*YOUR TASK:*
Each entry below is to be duplicated verbatim.

START ENTRIES PROVIDED

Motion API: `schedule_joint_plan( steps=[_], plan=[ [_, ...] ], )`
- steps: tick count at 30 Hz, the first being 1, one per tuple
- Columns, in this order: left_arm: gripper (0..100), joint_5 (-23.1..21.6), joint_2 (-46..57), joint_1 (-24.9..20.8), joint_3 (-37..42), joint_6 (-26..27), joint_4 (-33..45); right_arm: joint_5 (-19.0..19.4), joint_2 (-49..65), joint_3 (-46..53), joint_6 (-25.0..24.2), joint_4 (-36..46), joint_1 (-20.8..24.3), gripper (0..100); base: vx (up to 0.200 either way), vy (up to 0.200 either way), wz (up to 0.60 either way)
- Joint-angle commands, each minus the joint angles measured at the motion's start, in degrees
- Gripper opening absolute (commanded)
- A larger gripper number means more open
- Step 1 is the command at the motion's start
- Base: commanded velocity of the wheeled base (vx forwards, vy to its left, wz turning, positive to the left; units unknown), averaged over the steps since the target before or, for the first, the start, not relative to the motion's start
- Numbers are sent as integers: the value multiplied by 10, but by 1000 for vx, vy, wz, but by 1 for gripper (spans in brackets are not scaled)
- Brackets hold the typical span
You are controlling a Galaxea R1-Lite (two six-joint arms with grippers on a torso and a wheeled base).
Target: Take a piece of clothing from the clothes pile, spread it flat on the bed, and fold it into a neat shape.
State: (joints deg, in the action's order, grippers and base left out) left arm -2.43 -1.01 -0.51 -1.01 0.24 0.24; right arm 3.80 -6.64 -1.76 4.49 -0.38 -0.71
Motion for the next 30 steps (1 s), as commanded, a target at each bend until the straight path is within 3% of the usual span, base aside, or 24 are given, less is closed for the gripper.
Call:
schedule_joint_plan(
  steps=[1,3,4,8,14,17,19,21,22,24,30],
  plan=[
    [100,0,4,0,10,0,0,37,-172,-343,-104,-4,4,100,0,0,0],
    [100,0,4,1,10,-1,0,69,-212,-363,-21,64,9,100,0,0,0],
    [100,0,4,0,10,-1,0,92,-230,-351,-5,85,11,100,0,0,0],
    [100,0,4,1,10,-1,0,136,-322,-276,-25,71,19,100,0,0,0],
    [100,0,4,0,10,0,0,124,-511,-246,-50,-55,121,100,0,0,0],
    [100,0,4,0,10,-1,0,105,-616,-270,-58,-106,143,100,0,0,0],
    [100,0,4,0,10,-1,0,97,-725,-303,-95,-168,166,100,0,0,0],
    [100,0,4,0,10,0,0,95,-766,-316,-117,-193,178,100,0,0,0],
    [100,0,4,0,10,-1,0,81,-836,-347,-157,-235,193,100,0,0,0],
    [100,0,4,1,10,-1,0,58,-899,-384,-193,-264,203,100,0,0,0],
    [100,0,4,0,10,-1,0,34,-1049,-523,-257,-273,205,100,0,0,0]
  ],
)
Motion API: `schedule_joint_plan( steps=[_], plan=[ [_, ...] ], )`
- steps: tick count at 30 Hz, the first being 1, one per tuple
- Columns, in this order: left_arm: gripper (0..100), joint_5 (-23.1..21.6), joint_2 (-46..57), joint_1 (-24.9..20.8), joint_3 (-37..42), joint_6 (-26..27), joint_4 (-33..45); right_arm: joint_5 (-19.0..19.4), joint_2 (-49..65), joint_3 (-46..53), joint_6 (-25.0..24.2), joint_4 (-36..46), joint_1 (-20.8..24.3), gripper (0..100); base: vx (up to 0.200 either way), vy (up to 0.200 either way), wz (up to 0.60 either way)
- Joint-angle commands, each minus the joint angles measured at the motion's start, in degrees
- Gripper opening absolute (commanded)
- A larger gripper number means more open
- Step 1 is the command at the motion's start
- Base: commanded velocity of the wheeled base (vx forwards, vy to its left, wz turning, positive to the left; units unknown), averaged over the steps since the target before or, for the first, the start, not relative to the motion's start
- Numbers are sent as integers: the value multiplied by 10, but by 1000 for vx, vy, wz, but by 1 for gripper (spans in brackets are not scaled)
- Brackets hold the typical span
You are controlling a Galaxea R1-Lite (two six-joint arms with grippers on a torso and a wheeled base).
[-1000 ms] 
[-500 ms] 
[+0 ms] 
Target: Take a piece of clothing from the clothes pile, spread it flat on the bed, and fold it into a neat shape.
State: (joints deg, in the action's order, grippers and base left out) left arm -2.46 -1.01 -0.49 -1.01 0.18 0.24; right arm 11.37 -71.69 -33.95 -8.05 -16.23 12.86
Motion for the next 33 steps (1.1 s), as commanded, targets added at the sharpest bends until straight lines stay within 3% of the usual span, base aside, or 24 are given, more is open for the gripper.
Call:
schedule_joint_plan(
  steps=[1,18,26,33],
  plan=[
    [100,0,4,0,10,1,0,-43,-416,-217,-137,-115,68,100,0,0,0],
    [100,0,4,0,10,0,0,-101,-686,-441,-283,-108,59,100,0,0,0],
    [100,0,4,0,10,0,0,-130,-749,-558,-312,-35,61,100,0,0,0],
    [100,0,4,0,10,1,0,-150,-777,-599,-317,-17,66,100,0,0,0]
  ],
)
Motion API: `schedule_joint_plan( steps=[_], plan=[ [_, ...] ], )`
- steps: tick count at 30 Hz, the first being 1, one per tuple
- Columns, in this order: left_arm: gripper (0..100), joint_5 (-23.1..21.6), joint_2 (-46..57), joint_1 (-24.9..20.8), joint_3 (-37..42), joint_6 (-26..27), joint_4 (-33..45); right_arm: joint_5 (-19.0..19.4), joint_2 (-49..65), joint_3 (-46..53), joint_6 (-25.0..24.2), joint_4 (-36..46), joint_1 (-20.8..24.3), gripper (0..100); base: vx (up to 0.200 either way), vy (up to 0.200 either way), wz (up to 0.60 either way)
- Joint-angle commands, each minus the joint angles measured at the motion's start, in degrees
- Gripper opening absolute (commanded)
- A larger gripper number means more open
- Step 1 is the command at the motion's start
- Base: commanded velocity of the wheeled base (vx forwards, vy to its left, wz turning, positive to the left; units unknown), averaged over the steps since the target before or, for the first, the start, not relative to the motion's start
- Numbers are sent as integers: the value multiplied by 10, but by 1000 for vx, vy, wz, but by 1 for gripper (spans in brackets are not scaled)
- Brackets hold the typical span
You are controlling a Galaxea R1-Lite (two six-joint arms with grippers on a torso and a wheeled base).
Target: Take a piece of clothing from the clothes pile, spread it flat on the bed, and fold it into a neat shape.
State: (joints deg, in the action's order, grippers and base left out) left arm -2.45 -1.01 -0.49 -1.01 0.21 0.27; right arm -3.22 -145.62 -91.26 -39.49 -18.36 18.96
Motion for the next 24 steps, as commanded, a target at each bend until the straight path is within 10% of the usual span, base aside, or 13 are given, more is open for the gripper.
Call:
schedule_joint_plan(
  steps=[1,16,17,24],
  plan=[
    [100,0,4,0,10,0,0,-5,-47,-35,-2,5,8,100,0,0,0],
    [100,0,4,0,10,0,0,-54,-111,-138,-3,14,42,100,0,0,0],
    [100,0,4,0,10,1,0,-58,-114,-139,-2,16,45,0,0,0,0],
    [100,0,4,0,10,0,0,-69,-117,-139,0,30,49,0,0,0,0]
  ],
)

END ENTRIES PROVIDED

*WRITTEN RESPONSE:*
Motion API: `schedule_joint_plan( steps=[_], plan=[ [_, ...] ], )`
- steps: tick count at 30 Hz, the first being 1, one per tuple
- Columns, in this order: left_arm: gripper (0..100), joint_5 (-23.1..21.6), joint_2 (-46..57), joint_1 (-24.9..20.8), joint_3 (-37..42), joint_6 (-26..27), joint_4 (-33..45); right_arm: joint_5 (-19.0..19.4), joint_2 (-49..65), joint_3 (-46..53), joint_6 (-25.0..24.2), joint_4 (-36..46), joint_1 (-20.8..24.3), gripper (0..100); base: vx (up to 0.200 either way), vy (up to 0.200 either way), wz (up to 0.60 either way)
- Joint-angle commands, each minus the joint angles measured at the motion's start, in degrees
- Gripper opening absolute (commanded)
- A larger gripper number means more open
- Step 1 is the command at the motion's start
- Base: commanded velocity of the wheeled base (vx forwards, vy to its left, wz turning, positive to the left; units unknown), averaged over the steps since the target before or, for the first, the start, not relative to the motion's start
- Numbers are sent as integers: the value multiplied by 10, but by 1000 for vx, vy, wz, but by 1 for gripper (spans in brackets are not scaled)
- Brackets hold the typical span
You are controlling a Galaxea R1-Lite (two six-joint arms with grippers on a torso and a wheeled base).
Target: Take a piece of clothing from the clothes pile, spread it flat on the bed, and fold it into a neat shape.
State: (joints deg, in the action's order, grippers and base left out) left arm -2.43 -1.01 -0.51 -1.01 0.24 0.24; right arm 3.80 -6.64 -1.76 4.49 -0.38 -0.71
Motion for the next 30 steps (1 s), as commanded, a target at each bend until the straight path is within 3% of the usual span, base aside, or 24 are given, less is closed for the gripper.
Call:
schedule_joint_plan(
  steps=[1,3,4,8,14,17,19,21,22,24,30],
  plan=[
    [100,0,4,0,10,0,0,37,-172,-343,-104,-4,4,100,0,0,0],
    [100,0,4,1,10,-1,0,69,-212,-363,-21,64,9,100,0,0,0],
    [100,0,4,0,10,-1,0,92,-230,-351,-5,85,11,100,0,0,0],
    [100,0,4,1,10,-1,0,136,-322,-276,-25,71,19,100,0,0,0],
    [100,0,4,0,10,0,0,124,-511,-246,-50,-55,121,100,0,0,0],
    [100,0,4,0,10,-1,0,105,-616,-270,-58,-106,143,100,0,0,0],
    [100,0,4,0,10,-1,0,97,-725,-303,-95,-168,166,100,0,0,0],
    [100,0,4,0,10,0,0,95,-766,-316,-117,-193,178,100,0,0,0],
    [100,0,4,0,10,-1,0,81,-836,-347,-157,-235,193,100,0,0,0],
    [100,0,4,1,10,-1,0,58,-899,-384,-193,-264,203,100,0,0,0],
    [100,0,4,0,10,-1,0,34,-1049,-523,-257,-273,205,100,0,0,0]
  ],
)
Motion API: `schedule_joint_plan( steps=[_], plan=[ [_, ...] ], )`
- steps: tick count at 30 Hz, the first being 1, one per tuple
- Columns, in this order: left_arm: gripper (0..100), joint_5 (-23.1..21.6), joint_2 (-46..57), joint_1 (-24.9..20.8), joint_3 (-37..42), joint_6 (-26..27), joint_4 (-33..45); right_arm: joint_5 (-19.0..19.4), joint_2 (-49..65), joint_3 (-46..53), joint_6 (-25.0..24.2), joint_4 (-36..46), joint_1 (-20.8..24.3), gripper (0..100); base: vx (up to 0.200 either way), vy (up to 0.200 either way), wz (up to 0.60 either way)
- Joint-angle commands, each minus the joint angles measured at the motion's start, in degrees
- Gripper opening absolute (commanded)
- A larger gripper number means more open
- Step 1 is the command at the motion's start
- Base: commanded velocity of the wheeled base (vx forwards, vy to its left, wz turning, positive to the left; units unknown), averaged over the steps since the target before or, for the first, the start, not relative to the motion's start
- Numbers are sent as integers: the value multiplied by 10, but by 1000 for vx, vy, wz, but by 1 for gripper (spans in brackets are not scaled)
- Brackets hold the typical span
You are controlling a Galaxea R1-Lite (two six-joint arms with grippers on a torso and a wheeled base).
[-1000 ms] 
[-500 ms] 
[+0 ms] 
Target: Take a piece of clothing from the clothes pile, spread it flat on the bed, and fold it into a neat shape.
State: (joints deg, in the action's order, grippers and base left out) left arm -2.46 -1.01 -0.49 -1.01 0.18 0.24; right arm 11.37 -71.69 -33.95 -8.05 -16.23 12.86
Motion for the next 33 steps (1.1 s), as commanded, targets added at the sharpest bends until straight lines stay within 3% of the usual span, base aside, or 24 are given, more is open for the gripper.
Call:
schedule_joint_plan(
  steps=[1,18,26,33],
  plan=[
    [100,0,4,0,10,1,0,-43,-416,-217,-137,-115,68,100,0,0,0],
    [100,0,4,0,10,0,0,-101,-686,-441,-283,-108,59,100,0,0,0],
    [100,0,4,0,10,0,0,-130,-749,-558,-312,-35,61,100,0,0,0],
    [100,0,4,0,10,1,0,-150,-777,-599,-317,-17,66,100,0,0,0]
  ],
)
Motion API: `schedule_joint_plan( steps=[_], plan=[ [_, ...] ], )`
- steps: tick count at 30 Hz, the first being 1, one per tuple
- Columns, in this order: left_arm: gripper (0..100), joint_5 (-23.1..21.6), joint_2 (-46..57), joint_1 (-24.9..20.8), joint_3 (-37..42), joint_6 (-26..27), joint_4 (-33..45); right_arm: joint_5 (-19.0..19.4), joint_2 (-49..65), joint_3 (-46..53), joint_6 (-25.0..24.2), joint_4 (-36..46), joint_1 (-20.8..24.3), gripper (0..100); base: vx (up to 0.200 either way), vy (up to 0.200 either way), wz (up to 0.60 either way)
- Joint-angle commands, each minus the joint angles measured at the motion's start, in degrees
- Gripper opening absolute (commanded)
- A larger gripper number means more open
- Step 1 is the command at the motion's start
- Base: commanded velocity of the wheeled base (vx forwards, vy to its left, wz turning, positive to the left; units unknown), averaged over the steps since the target before or, for the first, the start, not relative to the motion's start
- Numbers are sent as integers: the value multiplied by 10, but by 1000 for vx, vy, wz, but by 1 for gripper (spans in brackets are not scaled)
- Brackets hold the typical span
You are controlling a Galaxea R1-Lite (two six-joint arms with grippers on a torso and a wheeled base).
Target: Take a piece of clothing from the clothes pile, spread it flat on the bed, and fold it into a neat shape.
State: (joints deg, in the action's order, grippers and base left out) left arm -2.45 -1.01 -0.49 -1.01 0.21 0.27; right arm -3.22 -145.62 -91.26 -39.49 -18.36 18.96
Motion for the next 24 steps, as commanded, a target at each bend until the straight path is within 10% of the usual span, base aside, or 13 are given, more is open for the gripper.
Call:
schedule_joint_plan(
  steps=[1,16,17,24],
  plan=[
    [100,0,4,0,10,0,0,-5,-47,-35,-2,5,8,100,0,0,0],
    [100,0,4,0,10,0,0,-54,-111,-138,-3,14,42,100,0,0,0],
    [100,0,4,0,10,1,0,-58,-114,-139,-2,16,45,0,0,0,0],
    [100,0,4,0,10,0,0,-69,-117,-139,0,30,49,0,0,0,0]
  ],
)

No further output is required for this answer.